EU Farm Support Remains Minimally Trade-Distorting

EU farm support remains dominated by payments that are classified as only minimally trade-distorting, according to new data for the 2011-12 marketing year that the bloc has just submitted to the WTO.

“Green box” payments – which WTO rules require to have no more than minimal effects on trade or production – accounted for €70 billion out of a total of €81 billion that were reported to the global trade body last week. There are no caps or reduction commitments on these payments under current rules.

The most heavily trade-distorting subsidies, classified under the WTO’s “amber box,” hovered at just under €7 billion – a fraction of the €72 billion ceiling that Brussels has agreed to respect.

Another €1 billion of trade-distorting support was exempt from disciplines under the “de minimis” clause. This allows developed countries to provide trade-distorting payments up to 5 percent of the value of production in both product-specific and non product-specific support.

Wheat, skimmed milk powder, butter, and wine were among the products that have continued to receive relatively higher levels of support. Over the years, successive reforms aimed at improving farmers’ ability to respond to market signals have substantially reduced the levels of product-specific farm subsidies that EU producers receive.

“Blue box” support, for production-limiting farm payments, accounted for €3 billion, according to the notification. This support is still seen as trade-distorting, but as less damaging than amber box payments – where subsidies are directly linked to inputs or output levels, or provided as market price support.
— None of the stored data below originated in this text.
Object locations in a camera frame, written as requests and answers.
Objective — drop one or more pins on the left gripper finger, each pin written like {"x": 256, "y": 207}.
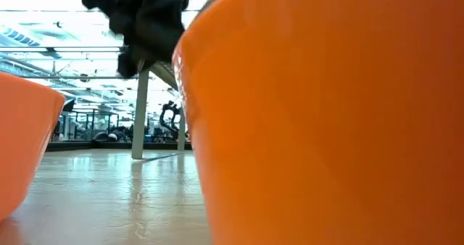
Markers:
{"x": 130, "y": 64}

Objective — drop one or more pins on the orange plastic mini bowl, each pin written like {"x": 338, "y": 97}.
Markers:
{"x": 21, "y": 140}
{"x": 326, "y": 129}

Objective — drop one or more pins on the room workstation black robot arm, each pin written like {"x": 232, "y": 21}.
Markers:
{"x": 167, "y": 111}

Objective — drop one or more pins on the black tilted monitor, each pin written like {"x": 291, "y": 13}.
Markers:
{"x": 68, "y": 105}

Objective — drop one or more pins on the black aluminium table frame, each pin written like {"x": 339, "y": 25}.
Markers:
{"x": 90, "y": 146}

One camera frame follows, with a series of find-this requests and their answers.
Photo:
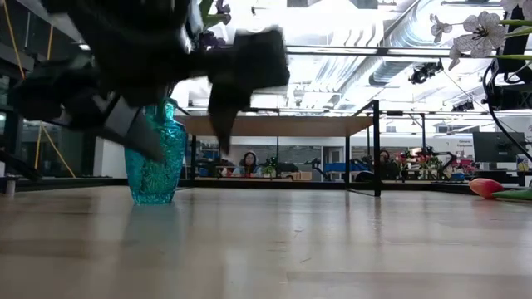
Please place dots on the blue tray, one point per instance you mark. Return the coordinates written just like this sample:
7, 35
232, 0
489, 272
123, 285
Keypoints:
345, 168

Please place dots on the teal glass vase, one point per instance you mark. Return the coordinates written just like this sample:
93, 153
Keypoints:
162, 178

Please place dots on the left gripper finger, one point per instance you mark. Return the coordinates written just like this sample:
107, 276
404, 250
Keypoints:
249, 58
83, 99

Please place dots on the black computer monitor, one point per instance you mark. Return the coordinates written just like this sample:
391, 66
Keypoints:
498, 147

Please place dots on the black metal rig frame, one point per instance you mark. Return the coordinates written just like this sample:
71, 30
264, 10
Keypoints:
83, 182

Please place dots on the white artificial flower bunch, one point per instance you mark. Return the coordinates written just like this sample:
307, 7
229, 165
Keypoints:
482, 31

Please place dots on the black hanging camera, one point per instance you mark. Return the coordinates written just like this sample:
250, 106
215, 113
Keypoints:
424, 74

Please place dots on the person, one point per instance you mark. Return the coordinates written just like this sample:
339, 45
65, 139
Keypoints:
384, 164
249, 164

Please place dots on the purple artificial flower bunch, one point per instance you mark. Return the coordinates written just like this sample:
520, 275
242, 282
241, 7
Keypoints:
224, 7

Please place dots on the orange artificial tulip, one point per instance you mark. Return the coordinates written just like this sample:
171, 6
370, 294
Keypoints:
484, 187

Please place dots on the wooden shelf with black frame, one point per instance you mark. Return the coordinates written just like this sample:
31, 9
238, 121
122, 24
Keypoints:
278, 125

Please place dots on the background red flower bunch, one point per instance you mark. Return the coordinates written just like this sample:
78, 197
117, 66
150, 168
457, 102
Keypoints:
415, 159

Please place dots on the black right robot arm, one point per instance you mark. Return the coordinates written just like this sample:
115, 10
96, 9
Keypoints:
513, 89

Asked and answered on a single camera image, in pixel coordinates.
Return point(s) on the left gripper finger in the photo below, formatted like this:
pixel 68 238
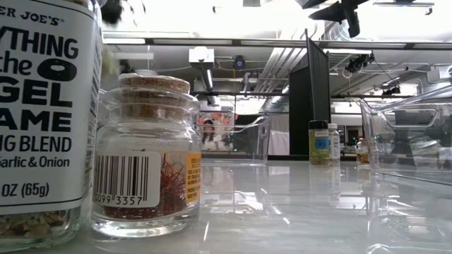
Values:
pixel 111 10

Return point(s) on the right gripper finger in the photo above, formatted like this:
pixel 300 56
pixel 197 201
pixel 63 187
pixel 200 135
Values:
pixel 328 14
pixel 353 24

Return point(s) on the large bagel seasoning jar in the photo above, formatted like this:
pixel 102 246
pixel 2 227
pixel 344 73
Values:
pixel 42 106

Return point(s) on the white-capped spice jar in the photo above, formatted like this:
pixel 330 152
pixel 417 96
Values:
pixel 334 144

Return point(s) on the cork-stoppered saffron glass jar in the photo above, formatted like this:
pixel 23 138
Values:
pixel 362 155
pixel 141 176

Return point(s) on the clear plastic storage bin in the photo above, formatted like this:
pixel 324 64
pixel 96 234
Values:
pixel 254 141
pixel 406 151

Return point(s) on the black hanging light cluster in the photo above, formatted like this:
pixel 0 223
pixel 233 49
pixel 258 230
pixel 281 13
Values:
pixel 356 63

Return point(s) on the grey ceiling light fixture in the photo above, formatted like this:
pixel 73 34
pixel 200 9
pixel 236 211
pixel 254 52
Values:
pixel 402 4

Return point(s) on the white ceiling-mounted box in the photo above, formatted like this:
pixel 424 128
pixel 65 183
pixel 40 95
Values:
pixel 201 56

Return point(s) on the black room divider panel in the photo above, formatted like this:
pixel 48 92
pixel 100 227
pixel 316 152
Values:
pixel 307 116

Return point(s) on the grey overhead beam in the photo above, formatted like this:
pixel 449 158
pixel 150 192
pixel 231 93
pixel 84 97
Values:
pixel 212 41

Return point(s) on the white fabric screen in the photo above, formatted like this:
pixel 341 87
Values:
pixel 279 141

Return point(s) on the black round ceiling camera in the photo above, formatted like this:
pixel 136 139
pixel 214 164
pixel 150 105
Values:
pixel 125 66
pixel 239 63

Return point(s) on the colourful wall poster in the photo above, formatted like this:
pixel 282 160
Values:
pixel 219 123
Decoupled support still dominates

Decoupled income support payments continue to account for about half of all subsidies within the “green box” category, the new data from Brussels suggests.

The EU spent some €33 billion supporting farm incomes in this way, the report shows.

Within the green box, another €9 billion was allocated to general services, such as infrastructure spending, marketing services, pest and disease control, and research.

Other green box categories were also significant, however. Environmental programmes accounted for €8 billion, while another €7 billion was spent on investment aid.

Overall, support levels remained practically unchanged from the notification for spending in the previous year, the new data suggests.